Give back an exact copy of the lines below, from the first through the line with "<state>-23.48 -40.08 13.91"; please stop there.
%%
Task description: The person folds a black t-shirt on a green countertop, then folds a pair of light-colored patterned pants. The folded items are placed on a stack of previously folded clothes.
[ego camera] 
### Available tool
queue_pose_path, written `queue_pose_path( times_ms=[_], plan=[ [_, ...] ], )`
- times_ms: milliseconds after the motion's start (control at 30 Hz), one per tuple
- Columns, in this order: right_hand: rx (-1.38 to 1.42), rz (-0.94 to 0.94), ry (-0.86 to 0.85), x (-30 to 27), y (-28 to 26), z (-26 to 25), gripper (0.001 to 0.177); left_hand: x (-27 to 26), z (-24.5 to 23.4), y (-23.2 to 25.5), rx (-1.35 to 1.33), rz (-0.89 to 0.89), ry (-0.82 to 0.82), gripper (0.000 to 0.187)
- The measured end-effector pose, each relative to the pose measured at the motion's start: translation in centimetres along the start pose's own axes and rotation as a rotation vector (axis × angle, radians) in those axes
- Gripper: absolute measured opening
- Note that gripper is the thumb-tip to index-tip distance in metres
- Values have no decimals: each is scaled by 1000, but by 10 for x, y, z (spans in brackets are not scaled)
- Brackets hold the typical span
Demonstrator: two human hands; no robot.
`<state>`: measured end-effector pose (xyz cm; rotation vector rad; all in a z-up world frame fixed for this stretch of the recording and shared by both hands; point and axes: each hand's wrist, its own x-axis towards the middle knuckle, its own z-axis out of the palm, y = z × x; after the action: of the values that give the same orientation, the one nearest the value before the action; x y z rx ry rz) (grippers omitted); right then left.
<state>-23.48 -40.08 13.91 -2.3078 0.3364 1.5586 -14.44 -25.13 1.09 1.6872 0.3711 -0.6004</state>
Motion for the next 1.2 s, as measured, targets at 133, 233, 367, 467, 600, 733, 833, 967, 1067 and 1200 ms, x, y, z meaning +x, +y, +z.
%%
### Answer section
Task description: The person folds a black t-shirt on a green countertop, then folds a pair of light-colored patterned pants. The folded items are placed on a stack of previously folded clothes.
[ego camera] 
### Available tool
queue_pose_path, written `queue_pose_path( times_ms=[_], plan=[ [_, ...] ], )`
- times_ms: milliseconds after the motion's start (control at 30 Hz), one per tuple
- Columns, in this order: right_hand: rx (-1.38 to 1.42), rz (-0.94 to 0.94), ry (-0.86 to 0.85), x (-30 to 27), y (-28 to 26), z (-26 to 25), gripper (0.001 to 0.177); left_hand: x (-27 to 26), z (-24.5 to 23.4), y (-23.2 to 25.5), rx (-1.35 to 1.33), rz (-0.89 to 0.89), ry (-0.82 to 0.82), gripper (0.000 to 0.187)
- The measured end-effector pose, each relative to the pose measured at the motion's start: translation in centimetres along the start pose's own axes and rotation as a rotation vector (axis × angle, radians) in those axes
- Gripper: absolute measured opening
- Note that gripper is the thumb-tip to index-tip distance in metres
- Values have no decimals: each is scaled by 1000, but by 10 for x, y, z (spans in brackets are not scaled)
- Brackets hold the typical span
Demonstrator: two human hands; no robot.
`<state>`: measured end-effector pose (xyz cm; rotation vector rad; all in a z-up world frame fixed for this stretch of the recording and shared by both hands; point and axes: each hand's wrist, its own x-axis towards the middle knuckle, its own z-axis out of the palm, y = z × x; after the action: of the values that give the same orientation, the one nearest the value before the action; x y z rx ry rz) (grippers omitted); right then left.
<state>-23.48 -40.08 13.91 -2.3078 0.3364 1.5586 -14.44 -25.13 1.09 1.6872 0.3711 -0.6004</state>

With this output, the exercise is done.